**Work task:** The material below holds a span beginning at the line with "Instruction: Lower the" and ending at the line with "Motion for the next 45". Quote that span exactly, both ends included, and only that span.

---------- Supplied records

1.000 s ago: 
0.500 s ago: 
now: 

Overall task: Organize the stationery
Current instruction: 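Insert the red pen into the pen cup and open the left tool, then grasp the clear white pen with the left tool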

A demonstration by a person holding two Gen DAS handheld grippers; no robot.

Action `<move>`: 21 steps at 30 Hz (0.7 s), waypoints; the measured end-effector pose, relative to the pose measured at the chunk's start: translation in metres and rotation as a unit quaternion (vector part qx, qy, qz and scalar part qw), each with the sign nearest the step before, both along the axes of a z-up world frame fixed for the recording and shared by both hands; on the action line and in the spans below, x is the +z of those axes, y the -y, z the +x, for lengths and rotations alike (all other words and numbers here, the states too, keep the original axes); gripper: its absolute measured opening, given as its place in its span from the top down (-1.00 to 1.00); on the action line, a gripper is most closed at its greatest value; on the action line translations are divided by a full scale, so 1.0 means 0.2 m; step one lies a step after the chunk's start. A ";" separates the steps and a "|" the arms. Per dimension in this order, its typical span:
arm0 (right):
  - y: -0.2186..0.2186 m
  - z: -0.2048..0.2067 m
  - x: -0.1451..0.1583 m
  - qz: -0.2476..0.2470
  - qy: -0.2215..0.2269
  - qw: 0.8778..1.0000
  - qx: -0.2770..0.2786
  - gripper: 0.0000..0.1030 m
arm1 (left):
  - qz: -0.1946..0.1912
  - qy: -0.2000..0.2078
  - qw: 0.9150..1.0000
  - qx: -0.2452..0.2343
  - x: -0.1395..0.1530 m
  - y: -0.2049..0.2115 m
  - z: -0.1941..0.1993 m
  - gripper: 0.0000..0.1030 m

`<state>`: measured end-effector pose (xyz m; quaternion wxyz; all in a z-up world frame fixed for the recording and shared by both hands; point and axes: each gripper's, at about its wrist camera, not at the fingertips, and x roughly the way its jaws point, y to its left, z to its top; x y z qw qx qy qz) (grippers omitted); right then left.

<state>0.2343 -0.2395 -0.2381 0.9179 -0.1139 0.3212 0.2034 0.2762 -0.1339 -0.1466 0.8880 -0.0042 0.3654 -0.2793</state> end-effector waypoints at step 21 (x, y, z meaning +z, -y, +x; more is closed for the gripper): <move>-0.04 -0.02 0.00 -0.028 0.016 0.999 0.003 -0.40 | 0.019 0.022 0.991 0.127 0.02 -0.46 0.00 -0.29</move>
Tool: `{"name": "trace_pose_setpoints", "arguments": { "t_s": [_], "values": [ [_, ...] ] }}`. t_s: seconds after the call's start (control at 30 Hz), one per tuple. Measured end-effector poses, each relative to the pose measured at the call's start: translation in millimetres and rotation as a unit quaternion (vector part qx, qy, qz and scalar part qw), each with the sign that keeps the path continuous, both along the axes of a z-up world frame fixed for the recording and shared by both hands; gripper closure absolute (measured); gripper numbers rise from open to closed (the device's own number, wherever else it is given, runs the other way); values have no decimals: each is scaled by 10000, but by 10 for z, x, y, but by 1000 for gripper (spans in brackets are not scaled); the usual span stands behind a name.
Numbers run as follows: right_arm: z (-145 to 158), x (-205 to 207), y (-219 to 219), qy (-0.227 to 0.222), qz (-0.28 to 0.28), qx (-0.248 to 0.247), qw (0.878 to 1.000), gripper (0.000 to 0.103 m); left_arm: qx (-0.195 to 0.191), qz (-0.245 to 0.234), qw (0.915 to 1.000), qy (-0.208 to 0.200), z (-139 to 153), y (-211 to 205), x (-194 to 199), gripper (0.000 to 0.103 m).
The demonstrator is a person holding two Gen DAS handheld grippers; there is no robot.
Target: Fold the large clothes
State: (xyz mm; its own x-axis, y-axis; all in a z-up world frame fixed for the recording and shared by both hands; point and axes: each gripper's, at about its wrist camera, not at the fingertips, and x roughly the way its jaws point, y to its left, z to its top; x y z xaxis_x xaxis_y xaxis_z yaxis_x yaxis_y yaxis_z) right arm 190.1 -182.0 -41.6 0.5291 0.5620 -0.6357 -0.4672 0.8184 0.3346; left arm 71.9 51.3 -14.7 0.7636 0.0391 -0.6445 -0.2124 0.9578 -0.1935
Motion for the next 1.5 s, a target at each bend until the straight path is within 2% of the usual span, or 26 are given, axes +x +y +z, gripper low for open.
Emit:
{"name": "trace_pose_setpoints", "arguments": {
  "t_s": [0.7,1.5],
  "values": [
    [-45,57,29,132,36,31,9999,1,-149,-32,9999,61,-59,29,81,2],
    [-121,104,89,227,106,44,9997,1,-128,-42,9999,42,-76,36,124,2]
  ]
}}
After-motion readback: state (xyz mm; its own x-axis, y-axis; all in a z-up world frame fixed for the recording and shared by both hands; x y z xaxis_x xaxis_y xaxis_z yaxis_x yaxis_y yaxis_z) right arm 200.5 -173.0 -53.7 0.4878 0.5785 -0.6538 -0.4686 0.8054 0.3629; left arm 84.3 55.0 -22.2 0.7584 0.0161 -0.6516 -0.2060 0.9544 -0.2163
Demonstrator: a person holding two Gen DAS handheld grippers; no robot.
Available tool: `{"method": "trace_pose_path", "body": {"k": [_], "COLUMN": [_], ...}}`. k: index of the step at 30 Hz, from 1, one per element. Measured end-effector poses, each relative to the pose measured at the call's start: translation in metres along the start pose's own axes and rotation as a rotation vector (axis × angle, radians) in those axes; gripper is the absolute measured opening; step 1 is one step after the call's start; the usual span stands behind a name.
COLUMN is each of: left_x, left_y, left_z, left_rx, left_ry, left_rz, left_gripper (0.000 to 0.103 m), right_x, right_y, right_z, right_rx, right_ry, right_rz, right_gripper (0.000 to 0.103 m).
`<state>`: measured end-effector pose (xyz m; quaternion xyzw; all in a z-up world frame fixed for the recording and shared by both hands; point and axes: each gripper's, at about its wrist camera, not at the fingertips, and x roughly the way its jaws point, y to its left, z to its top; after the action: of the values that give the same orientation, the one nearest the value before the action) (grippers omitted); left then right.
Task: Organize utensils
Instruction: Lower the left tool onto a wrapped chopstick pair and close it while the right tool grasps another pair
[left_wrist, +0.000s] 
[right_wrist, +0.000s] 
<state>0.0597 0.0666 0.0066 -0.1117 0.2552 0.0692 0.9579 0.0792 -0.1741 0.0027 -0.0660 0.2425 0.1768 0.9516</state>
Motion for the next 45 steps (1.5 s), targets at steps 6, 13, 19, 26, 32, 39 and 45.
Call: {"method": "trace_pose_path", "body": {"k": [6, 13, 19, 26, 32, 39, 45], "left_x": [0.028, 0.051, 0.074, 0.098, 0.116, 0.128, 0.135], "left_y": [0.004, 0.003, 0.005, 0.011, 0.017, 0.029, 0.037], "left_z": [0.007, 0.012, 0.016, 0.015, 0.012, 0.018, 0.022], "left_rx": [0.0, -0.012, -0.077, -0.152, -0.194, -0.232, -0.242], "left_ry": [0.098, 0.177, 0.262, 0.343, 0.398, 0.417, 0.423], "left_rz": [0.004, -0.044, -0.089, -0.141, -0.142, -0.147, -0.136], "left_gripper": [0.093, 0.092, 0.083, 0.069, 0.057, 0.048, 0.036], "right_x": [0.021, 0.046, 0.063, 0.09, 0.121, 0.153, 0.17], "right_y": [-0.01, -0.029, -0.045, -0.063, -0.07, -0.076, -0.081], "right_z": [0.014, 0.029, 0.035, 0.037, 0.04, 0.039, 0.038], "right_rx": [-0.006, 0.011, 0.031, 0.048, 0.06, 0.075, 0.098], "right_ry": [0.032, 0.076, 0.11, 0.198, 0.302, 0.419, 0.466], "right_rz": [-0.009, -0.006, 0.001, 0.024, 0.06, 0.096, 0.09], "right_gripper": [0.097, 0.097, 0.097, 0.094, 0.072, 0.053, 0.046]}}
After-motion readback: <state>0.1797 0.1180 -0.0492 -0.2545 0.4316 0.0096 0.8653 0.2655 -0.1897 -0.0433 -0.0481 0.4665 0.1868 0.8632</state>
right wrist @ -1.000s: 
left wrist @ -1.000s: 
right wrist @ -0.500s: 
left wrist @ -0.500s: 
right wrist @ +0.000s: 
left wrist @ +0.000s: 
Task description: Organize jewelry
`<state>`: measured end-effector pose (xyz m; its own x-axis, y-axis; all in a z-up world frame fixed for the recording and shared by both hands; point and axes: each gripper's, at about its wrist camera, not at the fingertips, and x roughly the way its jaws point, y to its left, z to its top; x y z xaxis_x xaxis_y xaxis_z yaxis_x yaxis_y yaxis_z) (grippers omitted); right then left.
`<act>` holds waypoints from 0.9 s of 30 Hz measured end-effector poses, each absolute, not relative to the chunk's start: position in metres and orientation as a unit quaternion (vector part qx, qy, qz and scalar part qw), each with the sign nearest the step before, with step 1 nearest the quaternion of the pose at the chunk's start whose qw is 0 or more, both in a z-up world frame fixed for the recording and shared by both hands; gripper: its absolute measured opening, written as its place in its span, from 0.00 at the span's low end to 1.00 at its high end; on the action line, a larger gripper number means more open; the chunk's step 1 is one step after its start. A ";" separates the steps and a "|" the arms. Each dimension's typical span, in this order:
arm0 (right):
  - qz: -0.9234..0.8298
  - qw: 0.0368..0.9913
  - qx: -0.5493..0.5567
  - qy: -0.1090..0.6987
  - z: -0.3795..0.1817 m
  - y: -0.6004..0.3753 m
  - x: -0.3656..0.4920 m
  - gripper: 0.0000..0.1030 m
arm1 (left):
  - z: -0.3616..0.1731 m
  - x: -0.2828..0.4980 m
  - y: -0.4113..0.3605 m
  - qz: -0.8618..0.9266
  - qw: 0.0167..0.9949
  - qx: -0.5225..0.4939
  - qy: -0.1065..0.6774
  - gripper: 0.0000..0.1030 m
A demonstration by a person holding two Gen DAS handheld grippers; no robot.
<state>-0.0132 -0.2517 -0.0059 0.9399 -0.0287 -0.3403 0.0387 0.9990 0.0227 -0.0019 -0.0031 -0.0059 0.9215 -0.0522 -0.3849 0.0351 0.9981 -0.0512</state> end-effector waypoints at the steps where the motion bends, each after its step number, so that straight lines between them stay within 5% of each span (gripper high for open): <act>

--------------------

**Solution to the exercise:**
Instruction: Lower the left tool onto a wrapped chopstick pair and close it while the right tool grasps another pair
[left_wrist, +0.000s] 
[right_wrist, +0.000s] 
<state>0.0597 0.0666 0.0066 -0.1117 0.2552 0.0692 0.9579 0.0792 -0.1741 0.0027 -0.0660 0.2425 0.1768 0.9516</state>
Motion for the next 45 steps (1.5 s), targets at steps 6, 13, 19, 26, 32, 39 and 45.

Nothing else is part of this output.